I hope you don't mean that Christ is only spiritually present in the communion elements, but that his body is up in heaven. That would be Nestorianism.This is an old charge against the reformers, that they--through denying transubstantiation--were Nestorian.
(Nestorius, for whom Nestorianism is named, became bishop of Constantinople in AD 428. He stressed Christ's manhood to the extent that there were two distinct personalities--one divine and one human--within the same living consciousness. The litmus test of Nestorianism was an interesting one: whether or not you were willing to grant Mary the title theotokos, or "she who gave birth to the child who is God," or more informally, "Mary, Mother of God." Nestorius and his followers were unwilling to grant Mary that title, arguing that she bore only the human half of the duality.)
Regardless of the truth of the belief that Christ is present spiritually (only) in the elements, it is not Nestorianism. It says nothing whatsoever about the incarnation. One can affirm that Jesus Christ was fully man and fully God while also affirming that Christ can be and is present among us today, spiritually (Matt. 8:28). And that spiritual presence is real and substantive. It is not anything like when one person says to another, "I'll be with you in spirit" which really means "I won't be with you at all."

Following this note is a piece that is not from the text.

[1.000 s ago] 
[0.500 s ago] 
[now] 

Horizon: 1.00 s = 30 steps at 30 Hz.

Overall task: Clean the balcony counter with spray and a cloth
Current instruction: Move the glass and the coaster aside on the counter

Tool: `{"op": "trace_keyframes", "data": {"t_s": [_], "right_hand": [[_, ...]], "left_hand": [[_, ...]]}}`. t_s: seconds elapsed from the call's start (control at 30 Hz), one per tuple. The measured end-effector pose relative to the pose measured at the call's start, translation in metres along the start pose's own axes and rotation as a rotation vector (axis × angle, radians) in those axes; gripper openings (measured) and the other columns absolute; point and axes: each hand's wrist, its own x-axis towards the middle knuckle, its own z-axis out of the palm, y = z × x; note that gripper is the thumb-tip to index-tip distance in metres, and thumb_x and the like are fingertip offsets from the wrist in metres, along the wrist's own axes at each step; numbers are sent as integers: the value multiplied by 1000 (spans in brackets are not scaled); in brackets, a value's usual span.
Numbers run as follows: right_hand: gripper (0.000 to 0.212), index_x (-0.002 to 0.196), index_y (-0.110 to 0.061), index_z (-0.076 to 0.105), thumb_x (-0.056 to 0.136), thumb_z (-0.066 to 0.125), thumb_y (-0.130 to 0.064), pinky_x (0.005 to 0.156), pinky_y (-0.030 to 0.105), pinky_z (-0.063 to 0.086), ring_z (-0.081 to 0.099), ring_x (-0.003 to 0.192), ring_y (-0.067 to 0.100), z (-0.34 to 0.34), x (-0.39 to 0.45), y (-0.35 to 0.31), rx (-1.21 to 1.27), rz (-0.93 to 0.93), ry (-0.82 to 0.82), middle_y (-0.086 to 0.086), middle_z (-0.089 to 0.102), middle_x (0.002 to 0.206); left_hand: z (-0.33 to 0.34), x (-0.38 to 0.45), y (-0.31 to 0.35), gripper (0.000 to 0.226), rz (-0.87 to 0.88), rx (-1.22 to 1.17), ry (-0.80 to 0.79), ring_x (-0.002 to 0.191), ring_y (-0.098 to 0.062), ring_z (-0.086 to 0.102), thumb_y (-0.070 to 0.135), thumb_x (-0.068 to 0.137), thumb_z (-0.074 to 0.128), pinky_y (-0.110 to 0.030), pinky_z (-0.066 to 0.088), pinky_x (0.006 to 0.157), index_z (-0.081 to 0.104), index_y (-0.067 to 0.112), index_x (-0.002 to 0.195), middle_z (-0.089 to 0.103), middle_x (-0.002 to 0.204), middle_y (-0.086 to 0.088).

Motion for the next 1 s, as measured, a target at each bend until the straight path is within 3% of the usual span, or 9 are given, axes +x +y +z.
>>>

This is not the way to argue for transubstantiation--by asserting that its denial is Nestorianism. For it implies a perverted view of the incarnation and of Christ in heaven. It presupposes that Jesus' omnipresence has been lost--that his deity was and continues to be a prisoner of his physical body.
Such a view would mean that Christ cannot intervene in our lives, unless he does so bodily.
Jesus forever was and forever will be fully God. He was and is omnipresent. As with God the Father, this does not mean that he is uniformly diluted so that He is in a rock the same way he is in heaven. It means that (a) that he is fully aware of everything that is happening, everywhere and anytime, and (b) he can intervene with anything that is happening--which means that He is not in all places "equally". His presence is manifested more deeply (and typically, spiritually) when and where He is pleased to do so, either in dispensing grace or in dispensing wrath. Although he is always present, he can be more present, by being involved, at certain times. One of these times should be when we come to His table. It might mean transubstantiation, or it might mean a far keener spiritual presence.